**TASK REQUIREMENTS**.
Restate each of the lines given below, word for word.

**GIVEN INFORMATION**.
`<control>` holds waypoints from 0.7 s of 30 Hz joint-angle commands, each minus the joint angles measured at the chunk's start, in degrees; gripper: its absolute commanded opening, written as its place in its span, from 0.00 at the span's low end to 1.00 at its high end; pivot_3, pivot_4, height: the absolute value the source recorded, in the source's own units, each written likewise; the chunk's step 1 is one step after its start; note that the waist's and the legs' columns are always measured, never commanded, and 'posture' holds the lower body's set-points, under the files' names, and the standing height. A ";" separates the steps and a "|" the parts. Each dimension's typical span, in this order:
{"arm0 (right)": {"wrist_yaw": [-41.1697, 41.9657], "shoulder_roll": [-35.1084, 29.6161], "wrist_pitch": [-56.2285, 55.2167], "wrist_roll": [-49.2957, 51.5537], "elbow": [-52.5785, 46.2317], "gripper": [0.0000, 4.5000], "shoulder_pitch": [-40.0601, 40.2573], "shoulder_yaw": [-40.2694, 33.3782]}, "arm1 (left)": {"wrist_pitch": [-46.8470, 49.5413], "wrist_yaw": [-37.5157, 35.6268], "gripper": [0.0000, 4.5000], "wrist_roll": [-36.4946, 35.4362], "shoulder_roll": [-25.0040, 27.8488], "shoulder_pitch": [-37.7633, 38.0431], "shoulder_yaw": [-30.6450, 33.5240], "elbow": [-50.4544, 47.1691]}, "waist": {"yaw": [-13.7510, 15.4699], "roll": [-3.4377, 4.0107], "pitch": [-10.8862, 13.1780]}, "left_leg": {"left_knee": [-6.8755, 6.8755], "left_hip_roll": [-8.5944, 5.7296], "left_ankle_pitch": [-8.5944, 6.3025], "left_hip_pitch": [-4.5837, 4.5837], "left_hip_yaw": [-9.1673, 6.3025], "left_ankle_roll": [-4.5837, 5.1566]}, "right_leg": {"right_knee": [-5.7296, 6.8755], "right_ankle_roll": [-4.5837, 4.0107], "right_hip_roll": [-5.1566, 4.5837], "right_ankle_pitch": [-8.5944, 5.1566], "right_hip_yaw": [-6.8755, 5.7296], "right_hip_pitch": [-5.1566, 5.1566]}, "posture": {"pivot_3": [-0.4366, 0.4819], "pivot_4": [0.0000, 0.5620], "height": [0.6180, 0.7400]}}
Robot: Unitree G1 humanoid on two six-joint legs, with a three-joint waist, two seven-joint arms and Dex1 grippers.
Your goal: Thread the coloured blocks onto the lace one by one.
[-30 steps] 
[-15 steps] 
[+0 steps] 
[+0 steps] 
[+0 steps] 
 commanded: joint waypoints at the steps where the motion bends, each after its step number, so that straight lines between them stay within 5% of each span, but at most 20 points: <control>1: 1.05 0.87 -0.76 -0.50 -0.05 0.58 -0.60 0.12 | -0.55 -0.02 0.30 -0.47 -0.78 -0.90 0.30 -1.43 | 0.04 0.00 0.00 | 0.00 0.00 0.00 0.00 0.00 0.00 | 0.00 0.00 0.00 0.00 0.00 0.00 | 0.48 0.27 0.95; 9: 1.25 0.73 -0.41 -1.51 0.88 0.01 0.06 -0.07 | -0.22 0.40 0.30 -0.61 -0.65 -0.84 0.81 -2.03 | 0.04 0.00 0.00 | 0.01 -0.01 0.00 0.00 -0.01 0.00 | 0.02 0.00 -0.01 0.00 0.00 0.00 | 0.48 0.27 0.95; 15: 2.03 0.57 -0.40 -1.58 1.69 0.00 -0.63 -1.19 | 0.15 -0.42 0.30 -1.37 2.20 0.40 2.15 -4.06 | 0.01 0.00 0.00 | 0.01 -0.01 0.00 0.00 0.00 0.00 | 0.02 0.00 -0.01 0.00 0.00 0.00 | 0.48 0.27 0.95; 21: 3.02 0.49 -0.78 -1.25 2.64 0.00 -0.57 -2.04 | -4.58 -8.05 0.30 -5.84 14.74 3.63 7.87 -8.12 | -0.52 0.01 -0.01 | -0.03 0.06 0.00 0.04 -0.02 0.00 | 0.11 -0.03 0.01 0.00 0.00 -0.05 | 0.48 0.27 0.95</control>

**WRITTEN ANSWER**.
`<control>` holds waypoints from 0.7 s of 30 Hz joint-angle commands, each minus the joint angles measured at the chunk's start, in degrees; gripper: its absolute commanded opening, written as its place in its span, from 0.00 at the span's low end to 1.00 at its high end; pivot_3, pivot_4, height: the absolute value the source recorded, in the source's own units, each written likewise; the chunk's step 1 is one step after its start; note that the waist's and the legs' columns are always measured, never commanded, and 'posture' holds the lower body's set-points, under the files' names, and the standing height. A ";" separates the steps and a "|" the parts. Each dimension's typical span, in this order:
{"arm0 (right)": {"wrist_yaw": [-41.1697, 41.9657], "shoulder_roll": [-35.1084, 29.6161], "wrist_pitch": [-56.2285, 55.2167], "wrist_roll": [-49.2957, 51.5537], "elbow": [-52.5785, 46.2317], "gripper": [0.0000, 4.5000], "shoulder_pitch": [-40.0601, 40.2573], "shoulder_yaw": [-40.2694, 33.3782]}, "arm1 (left)": {"wrist_pitch": [-46.8470, 49.5413], "wrist_yaw": [-37.5157, 35.6268], "gripper": [0.0000, 4.5000], "wrist_roll": [-36.4946, 35.4362], "shoulder_roll": [-25.0040, 27.8488], "shoulder_pitch": [-37.7633, 38.0431], "shoulder_yaw": [-30.6450, 33.5240], "elbow": [-50.4544, 47.1691]}, "waist": {"yaw": [-13.7510, 15.4699], "roll": [-3.4377, 4.0107], "pitch": [-10.8862, 13.1780]}, "left_leg": {"left_knee": [-6.8755, 6.8755], "left_hip_roll": [-8.5944, 5.7296], "left_ankle_pitch": [-8.5944, 6.3025], "left_hip_pitch": [-4.5837, 4.5837], "left_hip_yaw": [-9.1673, 6.3025], "left_ankle_roll": [-4.5837, 5.1566]}, "right_leg": {"right_knee": [-5.7296, 6.8755], "right_ankle_roll": [-4.5837, 4.0107], "right_hip_roll": [-5.1566, 4.5837], "right_ankle_pitch": [-8.5944, 5.1566], "right_hip_yaw": [-6.8755, 5.7296], "right_hip_pitch": [-5.1566, 5.1566]}, "posture": {"pivot_3": [-0.4366, 0.4819], "pivot_4": [0.0000, 0.5620], "height": [0.6180, 0.7400]}}
Robot: Unitree G1 humanoid on two six-joint legs, with a three-joint waist, two seven-joint arms and Dex1 grippers.
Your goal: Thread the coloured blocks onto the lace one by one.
[-30 steps] 
[-15 steps] 
[+0 steps] 
[+0 steps] 
[+0 steps] 
 commanded: joint waypoints at the steps where the motion bends, each after its step number, so that straight lines between them stay within 5% of each span, but at most 20 points: <control>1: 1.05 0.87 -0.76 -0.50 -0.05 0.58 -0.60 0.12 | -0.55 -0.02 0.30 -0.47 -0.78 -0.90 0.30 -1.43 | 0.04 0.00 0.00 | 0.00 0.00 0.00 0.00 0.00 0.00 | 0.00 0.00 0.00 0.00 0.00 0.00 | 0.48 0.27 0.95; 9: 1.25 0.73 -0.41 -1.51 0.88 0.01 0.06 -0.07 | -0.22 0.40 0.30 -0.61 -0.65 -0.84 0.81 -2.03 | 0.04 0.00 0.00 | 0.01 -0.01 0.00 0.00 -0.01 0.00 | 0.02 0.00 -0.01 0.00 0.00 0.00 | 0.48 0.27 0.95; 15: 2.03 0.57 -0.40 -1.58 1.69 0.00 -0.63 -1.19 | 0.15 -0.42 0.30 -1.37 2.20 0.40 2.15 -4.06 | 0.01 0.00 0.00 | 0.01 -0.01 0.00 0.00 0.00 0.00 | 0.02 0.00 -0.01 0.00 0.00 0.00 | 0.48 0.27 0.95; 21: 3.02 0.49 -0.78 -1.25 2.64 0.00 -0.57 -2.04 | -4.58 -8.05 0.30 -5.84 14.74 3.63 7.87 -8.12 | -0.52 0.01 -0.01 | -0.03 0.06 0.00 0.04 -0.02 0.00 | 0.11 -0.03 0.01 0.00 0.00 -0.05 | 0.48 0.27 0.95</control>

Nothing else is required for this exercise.